夜、風が強まった。トタン屋根が低く鳴り、街灯の影が道路に揺れた。

隆志は工房の外に立ち、目を閉じる。赤土の匂い、遠くの歓声、近くの笑い声。耳の奥で、風鈴の音が確かに重なった。

——見えない風は、国境も海も越える。

そして今、その風は家族を一つに戻し、次の朝へと背中を押していた。


娘の手術成功から二週間後、隆志はスタジアムのロビーに立っていた。観客席は閉鎖され、照明だけが青白く芝を照らしている。〈ナイロビ・ライオンズ〉のキャプテン、カリームが迎えに出てきた。

「田中さん、本当にスポンサーになってくれるのか?」

ユニフォームの胸には色褪せた広告ロゴが剥がれかけている。かつて満員の観客を熱狂させた赤と黒のユニフォームは、今や誰の目にも痛々しかった。

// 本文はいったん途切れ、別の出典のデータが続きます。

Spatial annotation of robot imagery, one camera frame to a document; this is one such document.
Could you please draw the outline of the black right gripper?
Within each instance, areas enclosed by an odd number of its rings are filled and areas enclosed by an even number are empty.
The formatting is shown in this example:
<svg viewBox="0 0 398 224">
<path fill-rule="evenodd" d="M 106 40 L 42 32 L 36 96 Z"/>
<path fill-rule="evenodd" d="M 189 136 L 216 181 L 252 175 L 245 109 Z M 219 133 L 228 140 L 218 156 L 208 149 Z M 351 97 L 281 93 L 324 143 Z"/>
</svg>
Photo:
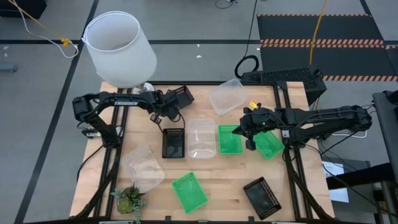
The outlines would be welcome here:
<svg viewBox="0 0 398 224">
<path fill-rule="evenodd" d="M 232 130 L 233 134 L 238 134 L 248 138 L 245 142 L 246 148 L 250 151 L 256 150 L 256 143 L 253 138 L 260 132 L 272 131 L 277 128 L 276 114 L 267 108 L 250 109 L 243 108 L 244 116 L 241 118 L 241 124 Z"/>
</svg>

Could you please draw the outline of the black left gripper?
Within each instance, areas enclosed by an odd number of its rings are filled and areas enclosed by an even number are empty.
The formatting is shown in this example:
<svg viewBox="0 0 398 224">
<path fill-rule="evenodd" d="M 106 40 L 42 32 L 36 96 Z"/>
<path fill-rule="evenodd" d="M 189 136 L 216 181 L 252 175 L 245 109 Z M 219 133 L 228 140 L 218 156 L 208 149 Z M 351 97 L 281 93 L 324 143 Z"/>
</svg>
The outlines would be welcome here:
<svg viewBox="0 0 398 224">
<path fill-rule="evenodd" d="M 163 93 L 161 90 L 156 91 L 157 101 L 155 103 L 155 112 L 162 117 L 175 119 L 178 112 L 182 109 L 179 104 L 179 99 L 185 99 L 187 94 L 185 91 L 168 90 Z"/>
</svg>

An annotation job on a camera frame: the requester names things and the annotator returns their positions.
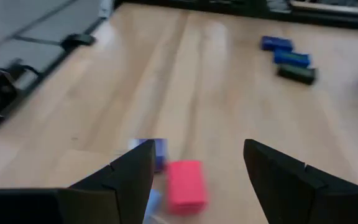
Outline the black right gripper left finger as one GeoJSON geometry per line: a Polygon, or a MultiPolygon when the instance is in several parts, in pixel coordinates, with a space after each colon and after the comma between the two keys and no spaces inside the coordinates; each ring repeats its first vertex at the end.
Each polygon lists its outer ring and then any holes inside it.
{"type": "Polygon", "coordinates": [[[0,224],[142,224],[154,162],[147,140],[69,187],[0,189],[0,224]]]}

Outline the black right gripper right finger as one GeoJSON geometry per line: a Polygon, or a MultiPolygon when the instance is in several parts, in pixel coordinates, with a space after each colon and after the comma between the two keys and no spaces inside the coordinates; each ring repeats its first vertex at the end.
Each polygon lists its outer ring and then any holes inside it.
{"type": "Polygon", "coordinates": [[[243,157],[268,224],[358,224],[358,185],[254,139],[243,157]]]}

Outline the purple wall charger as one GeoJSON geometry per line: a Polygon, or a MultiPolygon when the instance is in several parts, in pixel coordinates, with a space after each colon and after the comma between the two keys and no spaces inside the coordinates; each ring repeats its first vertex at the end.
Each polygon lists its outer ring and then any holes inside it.
{"type": "MultiPolygon", "coordinates": [[[[155,173],[162,172],[165,167],[165,161],[167,156],[167,140],[163,138],[152,138],[155,142],[155,173]]],[[[139,144],[146,142],[147,139],[140,138],[140,139],[130,139],[128,141],[128,149],[133,149],[137,147],[139,144]]]]}

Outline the pink wall charger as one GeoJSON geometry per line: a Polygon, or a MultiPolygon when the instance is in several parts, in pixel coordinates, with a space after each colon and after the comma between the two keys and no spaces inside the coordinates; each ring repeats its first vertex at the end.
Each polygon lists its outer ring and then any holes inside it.
{"type": "Polygon", "coordinates": [[[197,160],[173,161],[167,165],[167,206],[176,215],[193,215],[208,204],[203,163],[197,160]]]}

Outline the blue digital clock grey screen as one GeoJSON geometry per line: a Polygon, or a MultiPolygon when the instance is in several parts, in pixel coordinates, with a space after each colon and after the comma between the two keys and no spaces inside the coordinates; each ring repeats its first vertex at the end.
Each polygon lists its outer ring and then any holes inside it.
{"type": "Polygon", "coordinates": [[[277,64],[289,64],[303,68],[307,68],[311,63],[308,54],[299,54],[283,50],[273,52],[273,61],[277,64]]]}

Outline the dark blue digital clock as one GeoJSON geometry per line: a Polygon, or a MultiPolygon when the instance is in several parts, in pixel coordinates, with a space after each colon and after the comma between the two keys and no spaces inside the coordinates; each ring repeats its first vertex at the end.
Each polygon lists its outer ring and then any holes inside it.
{"type": "Polygon", "coordinates": [[[283,39],[279,37],[262,36],[260,40],[260,45],[262,50],[267,50],[267,51],[293,50],[293,42],[290,39],[283,39]]]}

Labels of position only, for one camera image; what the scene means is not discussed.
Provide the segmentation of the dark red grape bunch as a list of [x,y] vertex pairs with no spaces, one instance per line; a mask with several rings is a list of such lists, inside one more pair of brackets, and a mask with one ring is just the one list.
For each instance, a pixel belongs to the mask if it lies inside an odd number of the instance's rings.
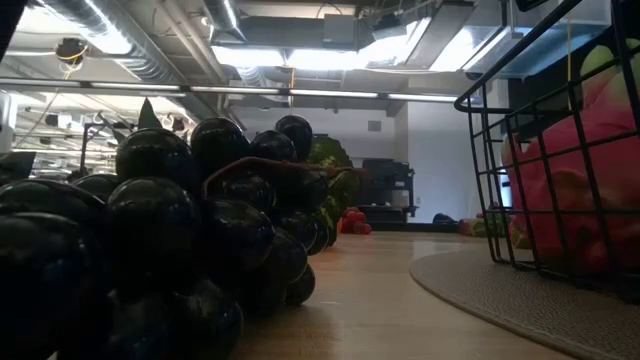
[[371,231],[366,214],[357,207],[347,208],[338,222],[338,232],[341,234],[368,235]]

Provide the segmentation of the long red vegetable green end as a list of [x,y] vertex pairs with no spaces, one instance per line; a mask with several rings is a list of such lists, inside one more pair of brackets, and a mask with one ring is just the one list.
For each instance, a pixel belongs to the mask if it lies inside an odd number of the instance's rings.
[[461,235],[469,237],[485,237],[486,228],[483,218],[461,219],[458,223],[458,230]]

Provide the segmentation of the black grape bunch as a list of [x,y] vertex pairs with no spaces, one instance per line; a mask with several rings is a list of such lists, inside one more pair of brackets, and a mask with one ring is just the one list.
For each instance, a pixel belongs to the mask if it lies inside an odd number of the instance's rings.
[[111,174],[0,186],[0,360],[227,360],[306,302],[359,173],[287,115],[126,134]]

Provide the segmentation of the pink dragon fruit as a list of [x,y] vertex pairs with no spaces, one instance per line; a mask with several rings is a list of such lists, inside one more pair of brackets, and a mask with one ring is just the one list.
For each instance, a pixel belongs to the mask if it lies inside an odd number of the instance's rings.
[[551,268],[604,273],[616,260],[640,271],[640,137],[621,68],[585,80],[582,93],[581,131],[567,117],[525,149],[504,141],[514,221]]

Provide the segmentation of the black wire basket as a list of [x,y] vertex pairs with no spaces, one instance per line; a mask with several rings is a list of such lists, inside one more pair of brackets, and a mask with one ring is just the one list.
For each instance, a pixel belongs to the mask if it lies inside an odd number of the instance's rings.
[[455,107],[468,116],[474,172],[479,189],[482,213],[488,212],[492,202],[500,204],[498,212],[505,225],[505,236],[487,236],[493,261],[515,269],[534,271],[541,276],[563,280],[587,289],[613,293],[622,300],[640,304],[640,271],[622,270],[616,260],[609,262],[604,273],[576,274],[570,266],[561,270],[543,264],[535,247],[528,246],[522,230],[514,221],[516,210],[512,204],[511,183],[507,167],[501,160],[501,147],[506,140],[516,140],[525,149],[532,141],[540,140],[545,130],[557,122],[573,117],[576,129],[583,129],[580,112],[583,108],[582,84],[585,80],[613,67],[620,67],[636,128],[640,137],[640,40],[627,35],[624,8],[640,0],[609,0],[611,7],[613,47],[597,46],[585,56],[578,77],[569,77],[557,89],[567,101],[565,108],[548,110],[545,98],[538,97],[515,109],[475,106],[469,94],[461,95]]

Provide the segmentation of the black equipment rack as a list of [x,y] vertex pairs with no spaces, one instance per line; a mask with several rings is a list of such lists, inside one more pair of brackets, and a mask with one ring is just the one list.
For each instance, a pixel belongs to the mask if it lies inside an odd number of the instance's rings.
[[364,177],[356,206],[373,223],[406,224],[414,217],[414,170],[407,162],[364,159]]

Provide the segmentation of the long horizontal light bar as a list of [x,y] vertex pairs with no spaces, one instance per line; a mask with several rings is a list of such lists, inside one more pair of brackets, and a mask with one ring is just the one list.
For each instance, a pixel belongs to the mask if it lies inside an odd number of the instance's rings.
[[453,103],[452,95],[388,93],[300,88],[192,86],[156,83],[101,82],[87,80],[56,80],[43,78],[0,77],[0,88],[11,90],[34,89],[80,94],[126,94],[140,96],[184,97],[187,94],[266,95],[285,97],[325,97],[339,99],[403,101],[425,103]]

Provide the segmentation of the pink grape bunch green leaf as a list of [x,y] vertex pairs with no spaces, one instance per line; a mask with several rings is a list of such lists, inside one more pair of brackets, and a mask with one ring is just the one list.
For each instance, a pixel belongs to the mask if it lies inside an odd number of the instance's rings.
[[498,212],[500,204],[492,202],[486,214],[479,212],[474,218],[472,230],[476,237],[505,236],[505,225],[502,215]]

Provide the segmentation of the round beige placemat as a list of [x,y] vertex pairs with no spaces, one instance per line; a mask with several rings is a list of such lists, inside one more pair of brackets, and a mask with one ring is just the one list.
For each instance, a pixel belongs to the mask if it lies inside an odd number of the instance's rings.
[[412,278],[449,304],[586,360],[640,360],[640,305],[490,261],[482,251],[427,255]]

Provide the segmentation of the dark flat monitor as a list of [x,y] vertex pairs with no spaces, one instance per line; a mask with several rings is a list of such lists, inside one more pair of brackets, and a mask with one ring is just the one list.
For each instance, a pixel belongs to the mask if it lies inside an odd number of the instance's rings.
[[32,171],[35,152],[0,153],[0,186],[27,179]]

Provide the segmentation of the black aluminium table frame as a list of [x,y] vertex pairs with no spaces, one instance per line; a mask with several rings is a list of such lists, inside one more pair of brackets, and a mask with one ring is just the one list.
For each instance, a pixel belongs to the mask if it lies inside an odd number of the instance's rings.
[[394,223],[371,222],[373,231],[380,232],[423,232],[423,233],[458,233],[459,223]]

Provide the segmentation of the grey rectangular duct box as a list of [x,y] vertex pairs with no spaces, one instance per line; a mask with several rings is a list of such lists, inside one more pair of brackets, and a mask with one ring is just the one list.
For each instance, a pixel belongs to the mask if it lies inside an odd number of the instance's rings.
[[357,43],[357,22],[352,15],[325,14],[323,47],[353,51]]

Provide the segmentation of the small round silver duct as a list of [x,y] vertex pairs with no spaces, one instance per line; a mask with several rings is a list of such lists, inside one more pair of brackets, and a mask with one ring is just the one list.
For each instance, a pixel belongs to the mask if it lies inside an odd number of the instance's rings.
[[234,0],[202,0],[210,24],[216,31],[226,33],[241,42],[246,37],[241,31],[240,18]]

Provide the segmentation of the wide flat silver duct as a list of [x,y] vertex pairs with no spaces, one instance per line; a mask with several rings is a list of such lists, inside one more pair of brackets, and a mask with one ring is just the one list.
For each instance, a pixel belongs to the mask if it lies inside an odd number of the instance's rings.
[[401,0],[371,20],[371,42],[358,54],[371,66],[427,70],[462,30],[477,7],[477,0]]

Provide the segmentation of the large round silver duct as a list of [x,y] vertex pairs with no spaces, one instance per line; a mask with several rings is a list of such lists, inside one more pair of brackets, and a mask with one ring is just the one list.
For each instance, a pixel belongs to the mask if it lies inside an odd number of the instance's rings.
[[113,57],[146,83],[185,84],[170,62],[120,0],[35,0],[54,16],[74,25],[92,47]]

「契約金は大きくない。ただ、継続する。整備工房の名も入れる。赤と黒は残したい」

隆志の言葉に、カリームの目が大きく開いた。

「色を変えろと言うスポンサーばかりだった。だが、俺たちは赤と黒で戦ってきた」


その場にいた選手たちが次々に集まり、ユニフォームを誇らしげに掲げた。彼らの視線の奥に、燃えるような闘志と、かすかな安堵が同居していた。


契約締結の翌日、新しい練習用ユニフォームが配られた。胸には「SAKURA MOTORS」の文字。背番号の下にも小さくロゴが入っている。工房の若者たちは選手と肩を並べ、写真を撮った。

「俺たちもチームの一員だな」

最年少が笑うと、キャプテンが肩を叩いた。

「違いない。命を運ぶチームと、ゴールを運ぶチーム。赤と黒でつながってる」


週末、工房の前で公開練習が開かれた。観客は数百人。子どもたちが手作りの旗を振り、赤と黒の色が風に揺れる。

「タナカ! サクラ!」

声援が上がり、隆志は胸の奥が熱くなるのを感じた。


練習後、アシャが隆志に近づいた。

「スポンサー契約だけじゃない。地域の雇用と結びつけるべきだ。ライオンズの運営に、工房の若者を入れたい」

「整備士がクラブを?」

「彼らは信頼を得た。地域を動かす力を持っている」

隆志はしばらく考え、うなずいた。


その夜、工房の黒板の隅に新しい欄が増えた。〈クラブ支援〉。輸送、救急、資金、広報。整備士たちが笑いながら役割分担を決めていく。


数日後、新聞の見出しに載った。

〈命を運ぶ工房、地域クラブを支援〉

記事の写真には、ユニフォーム姿の選手と、油にまみれた整備士が並んでいた。


ムワンギ議員が視察に来て、赤と黒の練習着を手に取り、笑みを浮かべた。

「田中、お前は風を読んだな。数字だけでなく、人の心をつかんだ」

「色は奪うものじゃない。重ねるものだ」

隆志の言葉に、議員はうなずいた。


夕暮れ、スタジアムの照明がともる。観客席はまだ半分しか埋まっていない。だが、子どもたちが声を揃えて歌う応援歌は、かつての喧騒に負けていなかった。

隆志は胸ポケットの中の写真を握り、空を見上げた。赤土の風が吹き抜け、耳の奥で風鈴の音が重なる。


——数字は確かに追い風になった。だが、人の誇りを守る色がある限り、この風は止まらない。